Me maravillé al ver aquel minúsculo objeto. Lo cierto era que nunca había tenido un teléfono móvil. Los había visto antes, en manos de Doses y de Treses, pero nunca había pensado que llegaría a usar uno. Las manos me temblaban de la emoción. ¡Iba a oír sus voces!
Marqué el número con impaciencia. Después de todo lo sucedido, aquello me hizo sonreír. Mamá cogió el teléfono a los dos tonos.
—¿Diga?
—¿Mamá?
—¡America! ¿Eres tú? ¿Estás bien? Estábamos preocupadísimos. Nos llamó un guardia diciéndonos que posiblemente no sabríamos de ti hasta dentro de unos días, y enseguida supimos que esos malditos rebeldes habían entrado en el palacio. ¡Hemos pasado tanto miedo! —se echó a llorar.
—No llores, mamá. Estoy bien —dije, y miré a Silvia, que parecía aburrida.
—Espera.
Se oyó un pequeño revuelo.
—¿America? —en la voz de May se notaba que había llorado. Debía de haber pasado un día terrible.
—¡May! ¡Oh, May, te echo muchísimo de menos! —sentí que las lágrimas estaban a punto de salir.
—¡Pensaba que habrías muerto! America, te quiero. Prométeme que no te morirás —dijo May, entre llantos.
—Te lo prometo —contesté, y no pude evitar sonreír.

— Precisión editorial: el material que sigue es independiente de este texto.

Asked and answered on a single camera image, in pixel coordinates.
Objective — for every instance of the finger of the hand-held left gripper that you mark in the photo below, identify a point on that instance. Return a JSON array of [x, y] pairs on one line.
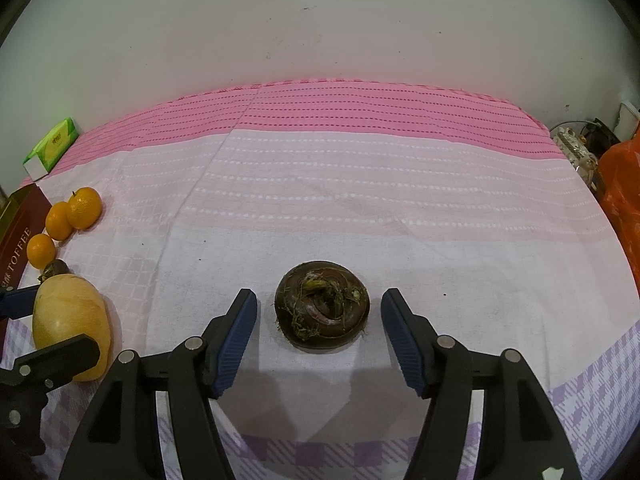
[[17, 303], [55, 361]]

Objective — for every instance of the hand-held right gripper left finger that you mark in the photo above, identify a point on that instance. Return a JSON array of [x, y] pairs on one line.
[[237, 345]]

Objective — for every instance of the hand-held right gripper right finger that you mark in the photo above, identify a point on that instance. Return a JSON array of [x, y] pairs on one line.
[[402, 345]]

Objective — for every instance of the yellow pear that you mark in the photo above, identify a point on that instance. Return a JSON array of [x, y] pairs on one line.
[[70, 312]]

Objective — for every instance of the orange tangerine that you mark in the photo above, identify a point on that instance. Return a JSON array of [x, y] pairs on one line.
[[84, 208], [41, 252], [58, 221]]

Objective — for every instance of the red and gold tin box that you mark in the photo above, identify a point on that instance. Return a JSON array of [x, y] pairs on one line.
[[25, 225]]

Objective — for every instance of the dark brown water chestnut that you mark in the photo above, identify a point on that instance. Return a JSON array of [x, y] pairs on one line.
[[322, 310]]

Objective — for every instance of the green tissue pack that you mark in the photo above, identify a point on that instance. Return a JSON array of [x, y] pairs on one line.
[[51, 150]]

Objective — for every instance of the pink and purple checked tablecloth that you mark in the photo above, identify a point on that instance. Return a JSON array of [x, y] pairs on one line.
[[350, 185]]

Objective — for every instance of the white power strip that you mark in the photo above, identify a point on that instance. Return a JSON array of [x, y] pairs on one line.
[[575, 149]]

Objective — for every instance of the orange plastic bag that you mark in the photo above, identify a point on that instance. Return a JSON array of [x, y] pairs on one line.
[[625, 195]]

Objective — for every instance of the white wall charger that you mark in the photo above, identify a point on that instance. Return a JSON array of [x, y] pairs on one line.
[[628, 121]]

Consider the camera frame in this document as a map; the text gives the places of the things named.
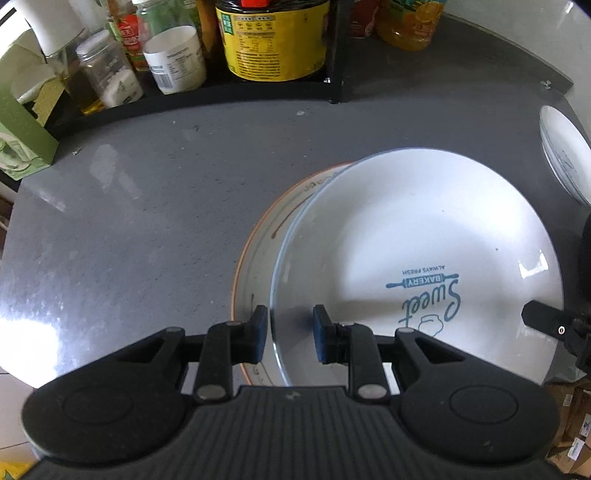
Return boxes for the white tissue paper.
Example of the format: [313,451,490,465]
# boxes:
[0,28,62,103]

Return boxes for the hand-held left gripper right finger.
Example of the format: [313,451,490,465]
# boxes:
[313,305,466,401]

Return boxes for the white labelled jar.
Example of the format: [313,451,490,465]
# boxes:
[142,25,208,96]

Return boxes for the orange juice bottle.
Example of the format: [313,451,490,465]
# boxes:
[375,0,448,52]

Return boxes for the oil bottle with white cap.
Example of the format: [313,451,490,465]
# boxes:
[18,0,108,116]

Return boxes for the black metal rack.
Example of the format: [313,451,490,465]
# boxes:
[46,0,347,140]

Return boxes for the small clear jar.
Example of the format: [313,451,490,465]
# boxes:
[75,31,145,110]

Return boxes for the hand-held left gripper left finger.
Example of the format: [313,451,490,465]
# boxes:
[115,305,269,402]

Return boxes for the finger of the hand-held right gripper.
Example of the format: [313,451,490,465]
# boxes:
[577,215,591,273]
[521,300,591,370]

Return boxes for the soy sauce bottle yellow label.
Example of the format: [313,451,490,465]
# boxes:
[215,0,331,83]

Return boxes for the cardboard boxes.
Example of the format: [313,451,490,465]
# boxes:
[545,378,591,480]

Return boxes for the green cardboard box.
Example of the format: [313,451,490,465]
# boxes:
[0,74,61,181]

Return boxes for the red drink can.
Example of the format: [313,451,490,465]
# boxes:
[348,0,382,39]

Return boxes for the white plate with flower print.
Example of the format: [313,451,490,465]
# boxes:
[229,162,356,387]

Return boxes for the amber bottle with gold cap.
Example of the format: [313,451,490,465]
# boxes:
[196,0,223,61]

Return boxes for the sauce bottle with yellow cap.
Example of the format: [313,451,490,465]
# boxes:
[107,0,151,73]

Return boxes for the small white plate blue print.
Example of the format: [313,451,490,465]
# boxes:
[539,105,591,206]

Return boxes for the large white plate blue print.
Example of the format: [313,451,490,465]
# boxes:
[269,147,565,387]

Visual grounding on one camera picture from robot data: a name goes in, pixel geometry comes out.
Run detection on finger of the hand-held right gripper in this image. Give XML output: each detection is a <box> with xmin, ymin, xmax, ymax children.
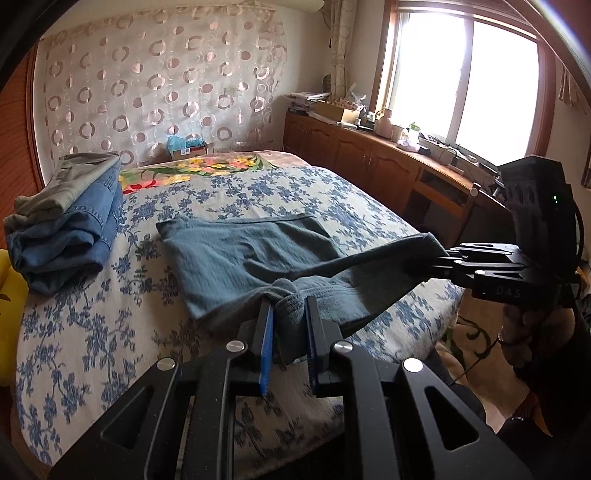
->
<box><xmin>431</xmin><ymin>257</ymin><xmax>523</xmax><ymax>284</ymax></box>
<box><xmin>447</xmin><ymin>243</ymin><xmax>525</xmax><ymax>260</ymax></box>

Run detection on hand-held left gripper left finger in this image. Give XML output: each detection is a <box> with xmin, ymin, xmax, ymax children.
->
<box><xmin>48</xmin><ymin>300</ymin><xmax>278</xmax><ymax>480</ymax></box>

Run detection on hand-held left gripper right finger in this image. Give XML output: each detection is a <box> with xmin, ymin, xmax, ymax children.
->
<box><xmin>305</xmin><ymin>295</ymin><xmax>532</xmax><ymax>480</ymax></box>

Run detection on teal short pants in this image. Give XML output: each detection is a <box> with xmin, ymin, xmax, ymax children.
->
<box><xmin>156</xmin><ymin>215</ymin><xmax>451</xmax><ymax>365</ymax></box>

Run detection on folded olive grey pants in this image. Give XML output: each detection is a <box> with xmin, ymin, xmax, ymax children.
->
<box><xmin>2</xmin><ymin>151</ymin><xmax>122</xmax><ymax>227</ymax></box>

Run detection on person's right hand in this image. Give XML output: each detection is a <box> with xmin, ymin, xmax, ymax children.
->
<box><xmin>498</xmin><ymin>302</ymin><xmax>578</xmax><ymax>385</ymax></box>

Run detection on beige patterned window curtain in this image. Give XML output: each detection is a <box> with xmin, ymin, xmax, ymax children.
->
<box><xmin>555</xmin><ymin>58</ymin><xmax>591</xmax><ymax>118</ymax></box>
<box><xmin>323</xmin><ymin>0</ymin><xmax>359</xmax><ymax>100</ymax></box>

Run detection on bed with blue floral sheet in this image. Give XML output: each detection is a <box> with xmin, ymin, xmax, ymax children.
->
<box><xmin>14</xmin><ymin>150</ymin><xmax>465</xmax><ymax>480</ymax></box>

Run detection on long wooden cabinet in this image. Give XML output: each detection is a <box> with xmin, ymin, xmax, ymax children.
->
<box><xmin>283</xmin><ymin>111</ymin><xmax>509</xmax><ymax>250</ymax></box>

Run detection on wooden framed window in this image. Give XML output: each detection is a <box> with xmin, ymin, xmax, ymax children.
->
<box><xmin>369</xmin><ymin>0</ymin><xmax>557</xmax><ymax>168</ymax></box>

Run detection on colourful flower blanket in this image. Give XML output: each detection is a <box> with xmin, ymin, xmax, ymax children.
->
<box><xmin>119</xmin><ymin>150</ymin><xmax>308</xmax><ymax>195</ymax></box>

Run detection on open cardboard box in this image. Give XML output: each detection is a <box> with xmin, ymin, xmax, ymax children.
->
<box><xmin>314</xmin><ymin>99</ymin><xmax>365</xmax><ymax>123</ymax></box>

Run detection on cardboard box with blue bag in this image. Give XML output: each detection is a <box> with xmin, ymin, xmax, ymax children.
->
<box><xmin>166</xmin><ymin>135</ymin><xmax>208</xmax><ymax>161</ymax></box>

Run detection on folded blue jeans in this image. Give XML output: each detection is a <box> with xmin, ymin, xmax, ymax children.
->
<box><xmin>4</xmin><ymin>164</ymin><xmax>125</xmax><ymax>296</ymax></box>

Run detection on stack of papers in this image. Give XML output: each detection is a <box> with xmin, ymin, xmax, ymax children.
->
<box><xmin>285</xmin><ymin>91</ymin><xmax>331</xmax><ymax>115</ymax></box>

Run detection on yellow plush toy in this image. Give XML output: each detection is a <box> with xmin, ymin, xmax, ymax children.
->
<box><xmin>0</xmin><ymin>249</ymin><xmax>31</xmax><ymax>388</ymax></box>

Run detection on wooden slatted wardrobe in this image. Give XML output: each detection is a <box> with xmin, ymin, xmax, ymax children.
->
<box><xmin>0</xmin><ymin>46</ymin><xmax>45</xmax><ymax>250</ymax></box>

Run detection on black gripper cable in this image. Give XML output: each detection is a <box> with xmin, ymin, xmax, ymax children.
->
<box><xmin>451</xmin><ymin>200</ymin><xmax>585</xmax><ymax>385</ymax></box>

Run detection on circle patterned wall curtain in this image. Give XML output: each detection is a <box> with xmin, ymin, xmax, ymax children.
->
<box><xmin>34</xmin><ymin>0</ymin><xmax>290</xmax><ymax>169</ymax></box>

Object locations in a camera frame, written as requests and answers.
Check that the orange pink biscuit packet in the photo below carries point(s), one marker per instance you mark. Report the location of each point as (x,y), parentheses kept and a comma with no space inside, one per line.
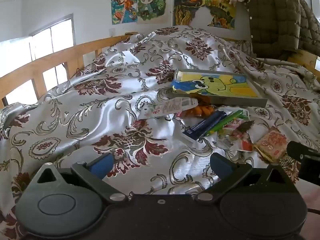
(272,140)

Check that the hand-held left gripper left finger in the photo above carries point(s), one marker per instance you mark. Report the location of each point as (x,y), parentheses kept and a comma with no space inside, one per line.
(101,165)

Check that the dark blue long packet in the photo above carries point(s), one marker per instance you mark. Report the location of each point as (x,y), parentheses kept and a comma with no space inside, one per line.
(205,125)

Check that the wooden bed rail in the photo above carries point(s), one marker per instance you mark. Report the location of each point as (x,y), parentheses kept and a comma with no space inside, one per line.
(37,66)

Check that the small pink packet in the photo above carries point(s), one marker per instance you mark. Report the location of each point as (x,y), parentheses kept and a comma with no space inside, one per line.
(179,115)

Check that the olive quilted jacket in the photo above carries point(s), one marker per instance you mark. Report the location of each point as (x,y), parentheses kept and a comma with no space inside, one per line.
(275,17)

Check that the yellow blue drawing paper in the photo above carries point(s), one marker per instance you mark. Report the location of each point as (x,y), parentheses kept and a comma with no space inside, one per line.
(225,85)

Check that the dark brown snack wrapper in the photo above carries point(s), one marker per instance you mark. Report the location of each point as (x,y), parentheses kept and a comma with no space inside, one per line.
(246,126)

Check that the light wooden board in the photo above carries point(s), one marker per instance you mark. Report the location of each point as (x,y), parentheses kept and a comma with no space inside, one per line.
(307,57)

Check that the grey shallow box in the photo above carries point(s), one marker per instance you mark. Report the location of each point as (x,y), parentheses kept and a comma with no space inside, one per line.
(237,102)

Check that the white green snack packet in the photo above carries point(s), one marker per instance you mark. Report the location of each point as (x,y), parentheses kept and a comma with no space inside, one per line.
(170,106)

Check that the person's right hand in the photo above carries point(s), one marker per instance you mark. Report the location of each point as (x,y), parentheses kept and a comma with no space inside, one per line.
(314,225)

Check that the orange-haired girl wall poster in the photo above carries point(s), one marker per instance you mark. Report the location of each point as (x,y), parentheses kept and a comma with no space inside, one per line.
(122,5)

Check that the green long packet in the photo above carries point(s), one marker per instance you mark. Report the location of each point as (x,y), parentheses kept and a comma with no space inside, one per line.
(225,121)

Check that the white red snack packet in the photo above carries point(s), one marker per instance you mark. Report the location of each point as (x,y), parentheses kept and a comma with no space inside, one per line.
(228,132)
(243,145)

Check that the clear bag of orange snacks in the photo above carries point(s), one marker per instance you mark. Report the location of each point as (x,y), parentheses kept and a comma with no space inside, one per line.
(202,110)

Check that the swirly colourful painting poster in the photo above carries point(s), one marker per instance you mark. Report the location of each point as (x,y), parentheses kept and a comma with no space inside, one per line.
(185,2)

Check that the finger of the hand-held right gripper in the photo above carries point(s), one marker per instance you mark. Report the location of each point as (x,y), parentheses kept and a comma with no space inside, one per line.
(295,150)

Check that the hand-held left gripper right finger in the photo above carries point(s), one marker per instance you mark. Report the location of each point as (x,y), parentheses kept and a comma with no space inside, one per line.
(221,166)

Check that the blond cartoon figure wall poster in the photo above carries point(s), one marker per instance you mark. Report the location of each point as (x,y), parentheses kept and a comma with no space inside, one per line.
(150,2)

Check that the window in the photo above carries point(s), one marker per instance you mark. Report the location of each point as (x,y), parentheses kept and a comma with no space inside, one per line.
(60,37)

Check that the floral satin blanket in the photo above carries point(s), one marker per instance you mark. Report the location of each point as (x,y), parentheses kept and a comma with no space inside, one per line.
(100,110)

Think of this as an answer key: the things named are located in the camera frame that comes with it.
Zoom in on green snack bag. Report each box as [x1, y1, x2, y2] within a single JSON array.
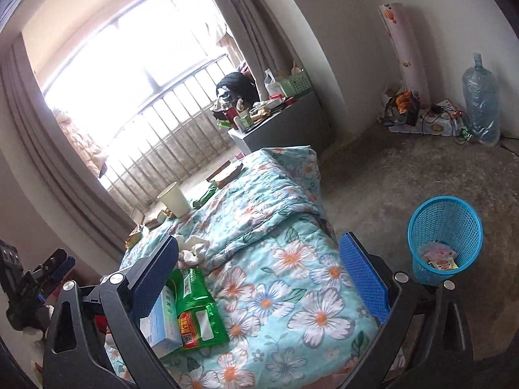
[[166, 266, 230, 351]]

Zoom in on black bag with orange packets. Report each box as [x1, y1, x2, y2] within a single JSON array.
[[383, 89, 422, 127]]

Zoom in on floral teal blanket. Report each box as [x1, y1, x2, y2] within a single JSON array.
[[107, 146, 406, 389]]

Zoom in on green plastic storage basket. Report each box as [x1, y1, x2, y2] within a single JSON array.
[[276, 70, 313, 98]]

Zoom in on grey curtain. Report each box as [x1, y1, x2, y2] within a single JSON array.
[[0, 34, 139, 260], [195, 0, 325, 102]]

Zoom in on black cables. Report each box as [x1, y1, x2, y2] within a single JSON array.
[[419, 104, 474, 145]]

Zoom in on white bottle pack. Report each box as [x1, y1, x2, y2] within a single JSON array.
[[389, 103, 467, 137]]

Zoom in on crumpled white tissue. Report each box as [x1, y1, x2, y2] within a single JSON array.
[[177, 234, 212, 253], [179, 249, 208, 269]]

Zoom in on white paper cup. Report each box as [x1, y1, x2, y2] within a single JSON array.
[[157, 182, 191, 218]]

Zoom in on brown snack wrapper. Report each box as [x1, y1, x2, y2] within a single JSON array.
[[143, 208, 169, 228]]

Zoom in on large clear water jug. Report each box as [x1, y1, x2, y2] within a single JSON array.
[[462, 53, 501, 147]]

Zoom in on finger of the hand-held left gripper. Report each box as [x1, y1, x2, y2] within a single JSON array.
[[40, 250, 68, 273], [46, 256, 77, 288]]

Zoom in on white cardboard box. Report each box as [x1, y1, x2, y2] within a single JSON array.
[[140, 286, 183, 359]]

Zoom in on grey cabinet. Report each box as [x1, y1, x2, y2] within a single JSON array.
[[228, 89, 325, 159]]

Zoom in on rolled white mat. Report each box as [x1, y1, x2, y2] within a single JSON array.
[[379, 2, 431, 106]]

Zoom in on beige hanging garment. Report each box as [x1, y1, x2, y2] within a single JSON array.
[[202, 0, 234, 50]]

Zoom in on brown book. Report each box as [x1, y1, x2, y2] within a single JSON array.
[[207, 161, 244, 183]]

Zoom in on metal window railing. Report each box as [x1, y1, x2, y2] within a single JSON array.
[[99, 54, 252, 208]]

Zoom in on quilted hanging garment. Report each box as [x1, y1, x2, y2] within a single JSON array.
[[53, 107, 108, 179]]

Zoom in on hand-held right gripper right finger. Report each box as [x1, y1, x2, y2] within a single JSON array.
[[338, 232, 475, 389]]

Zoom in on gold snack wrapper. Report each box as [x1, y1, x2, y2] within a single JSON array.
[[125, 224, 147, 248]]

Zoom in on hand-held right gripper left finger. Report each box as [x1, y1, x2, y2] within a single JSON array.
[[42, 234, 181, 389]]

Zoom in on small green packet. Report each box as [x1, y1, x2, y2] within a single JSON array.
[[192, 184, 220, 207]]

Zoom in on clear pinkish plastic wrapper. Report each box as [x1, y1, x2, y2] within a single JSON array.
[[417, 241, 455, 264]]

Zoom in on blue plastic mesh basket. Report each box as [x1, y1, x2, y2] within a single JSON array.
[[407, 196, 484, 285]]

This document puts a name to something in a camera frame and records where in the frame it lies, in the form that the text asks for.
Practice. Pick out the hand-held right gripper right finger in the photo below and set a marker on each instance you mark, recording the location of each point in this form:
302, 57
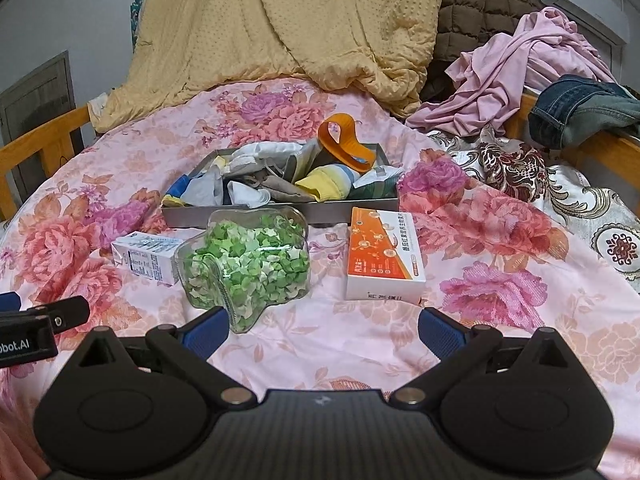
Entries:
442, 332

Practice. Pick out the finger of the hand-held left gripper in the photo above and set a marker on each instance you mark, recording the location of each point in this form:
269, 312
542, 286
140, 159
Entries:
70, 314
9, 302

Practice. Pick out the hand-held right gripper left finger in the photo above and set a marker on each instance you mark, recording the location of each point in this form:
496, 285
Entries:
205, 332

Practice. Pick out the grey tray with frog painting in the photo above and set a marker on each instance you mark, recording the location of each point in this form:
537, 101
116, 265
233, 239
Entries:
240, 216

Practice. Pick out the grey fabric face mask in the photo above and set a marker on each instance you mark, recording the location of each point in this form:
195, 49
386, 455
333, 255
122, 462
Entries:
202, 190

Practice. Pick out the white sock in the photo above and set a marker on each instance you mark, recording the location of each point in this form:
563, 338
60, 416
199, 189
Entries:
250, 195

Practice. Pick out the packaged face mask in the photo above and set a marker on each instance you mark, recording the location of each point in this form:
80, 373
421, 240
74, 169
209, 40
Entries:
375, 187

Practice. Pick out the yellow and blue sock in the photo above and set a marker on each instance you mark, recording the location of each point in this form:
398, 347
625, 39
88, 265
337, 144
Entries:
325, 182

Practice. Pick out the white face mask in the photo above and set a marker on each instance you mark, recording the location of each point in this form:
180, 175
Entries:
270, 152

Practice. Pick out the orange band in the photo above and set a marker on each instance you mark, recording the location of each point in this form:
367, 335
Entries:
350, 150

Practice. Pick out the star jar of green paper stars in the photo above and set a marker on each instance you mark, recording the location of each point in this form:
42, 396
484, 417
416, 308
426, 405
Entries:
240, 260

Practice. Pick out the small white milk carton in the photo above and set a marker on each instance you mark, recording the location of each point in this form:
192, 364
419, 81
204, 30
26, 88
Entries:
145, 260

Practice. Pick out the pink floral bedsheet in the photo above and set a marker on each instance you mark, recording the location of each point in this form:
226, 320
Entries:
500, 260

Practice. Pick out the orange and white medicine box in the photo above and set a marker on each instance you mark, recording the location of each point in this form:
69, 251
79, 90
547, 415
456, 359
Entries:
385, 255

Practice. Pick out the pink fleece blanket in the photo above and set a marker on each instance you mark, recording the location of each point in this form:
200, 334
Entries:
15, 440

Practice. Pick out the dark door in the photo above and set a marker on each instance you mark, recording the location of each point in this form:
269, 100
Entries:
35, 105

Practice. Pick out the blue jeans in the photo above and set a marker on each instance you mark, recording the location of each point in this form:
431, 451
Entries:
575, 110

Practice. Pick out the pink garment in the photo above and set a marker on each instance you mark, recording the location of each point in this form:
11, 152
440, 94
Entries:
500, 75

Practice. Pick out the yellow quilt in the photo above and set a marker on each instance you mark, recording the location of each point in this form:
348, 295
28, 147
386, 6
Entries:
250, 25

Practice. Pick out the brown quilted blanket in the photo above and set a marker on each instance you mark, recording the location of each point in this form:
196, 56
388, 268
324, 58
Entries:
475, 5

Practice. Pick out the wooden bed rail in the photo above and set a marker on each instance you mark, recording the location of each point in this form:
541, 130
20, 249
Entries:
40, 137
610, 152

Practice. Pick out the teal wall poster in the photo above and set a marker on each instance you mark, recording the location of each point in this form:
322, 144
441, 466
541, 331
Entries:
136, 15

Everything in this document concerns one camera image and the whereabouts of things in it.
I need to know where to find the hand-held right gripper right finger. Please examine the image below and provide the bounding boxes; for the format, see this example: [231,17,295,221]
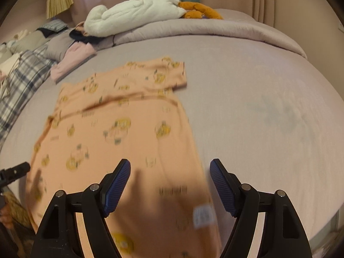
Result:
[210,158,313,258]

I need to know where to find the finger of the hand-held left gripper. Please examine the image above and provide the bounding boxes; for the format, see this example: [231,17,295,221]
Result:
[0,162,31,187]

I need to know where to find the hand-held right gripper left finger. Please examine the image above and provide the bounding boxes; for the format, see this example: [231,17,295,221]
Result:
[32,158,132,258]

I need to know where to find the orange printed baby garment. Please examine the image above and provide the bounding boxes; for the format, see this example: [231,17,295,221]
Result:
[25,56,223,258]

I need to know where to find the white cloth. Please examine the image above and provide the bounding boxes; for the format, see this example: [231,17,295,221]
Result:
[0,53,22,92]

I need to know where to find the pink folded cloth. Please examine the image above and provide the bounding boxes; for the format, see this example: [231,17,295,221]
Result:
[51,44,97,84]

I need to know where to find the beige pillow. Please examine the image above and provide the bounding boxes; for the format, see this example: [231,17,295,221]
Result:
[9,29,51,54]

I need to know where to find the grey pillow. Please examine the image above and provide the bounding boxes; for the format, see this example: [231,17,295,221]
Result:
[48,29,77,61]

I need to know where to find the white plush toys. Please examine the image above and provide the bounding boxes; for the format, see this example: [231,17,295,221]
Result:
[0,29,30,51]

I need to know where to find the dark navy cloth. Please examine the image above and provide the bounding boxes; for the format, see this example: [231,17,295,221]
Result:
[69,28,103,44]

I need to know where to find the blue striped pillow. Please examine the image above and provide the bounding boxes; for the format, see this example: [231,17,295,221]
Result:
[36,19,69,33]

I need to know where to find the grey comforter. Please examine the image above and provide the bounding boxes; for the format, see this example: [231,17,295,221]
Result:
[94,9,307,60]

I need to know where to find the yellow pleated cloth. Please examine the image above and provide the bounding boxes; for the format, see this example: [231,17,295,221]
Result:
[46,0,74,19]

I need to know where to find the white goose plush toy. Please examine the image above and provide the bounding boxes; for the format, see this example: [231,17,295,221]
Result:
[84,0,223,37]

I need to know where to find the beige thick curtain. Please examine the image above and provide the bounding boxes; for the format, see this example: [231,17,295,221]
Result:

—¿Vendrás a casa? ¿No puedes? No quiero que sigas ahí —suplicó ella.
—¿Volver a casa?
Un montón de sensaciones se acumularon en mi interior. Echaba de menos a mi familia, y estaba cansada de esconderme de los rebeldes. Cada vez me sentía más confusa con respecto a mis sentimientos hacia Aspen y Maxon, y no sabía cómo gestionarlos. Lo más fácil sería marcharse. Pero, aun así…
—No, May, no puedo volver a casa. Tengo que quedarme aquí.
—¿Por qué? —protestó May.
—Porque sí —me limité a responder.
—Pero ¿por qué?
—Porque sí, nada más.
May se quedó un momento en silencio, pensando.
—¿Estás enamorada de Maxon? —preguntó, y por un momento oí a la May que conocía, siempre tan loca por los chicos. Ya se le pasaría.
—Humm, no sé, pero…
—¡America! ¡Estás enamorada de Maxon!
—¡Oh, Dios mío! —oí que exclamaba papá.
—¿Qué? —dijo mamá a lo lejos—. ¡Sí, sí, sí!
—May, yo no he dicho…
—¡Lo sabía! —May no paraba de reír. De pronto todo su miedo a perderme se había desvanecido.
—May, tengo que dejarte. Las otras chicas necesitan el teléfono. Solo quería que supierais que estoy bien. Escribiré pronto, lo prometo.
—Vale, vale. ¡Pero cuéntame de Maxon! ¡Y manda más dulces! ¡Te quiero! —gritó.
—Yo también te quiero. Adiós.
Colgué el teléfono antes de que pudiera preguntar nada más. No obstante, en cuanto desapareció su voz, la eché de menos, más incluso que antes.
Silvia no perdió un momento. Me cogió el teléfono de la mano y al cabo de unos instantes ya estaba dirigiéndose a la puerta.
—Buena chica —dijo, y desapareció por el pasillo.
Desde luego no me sentía a gusto. Pero sabía que, una vez que supiera cómo arreglar las cosas con Aspen y Maxon, todo iría mejor.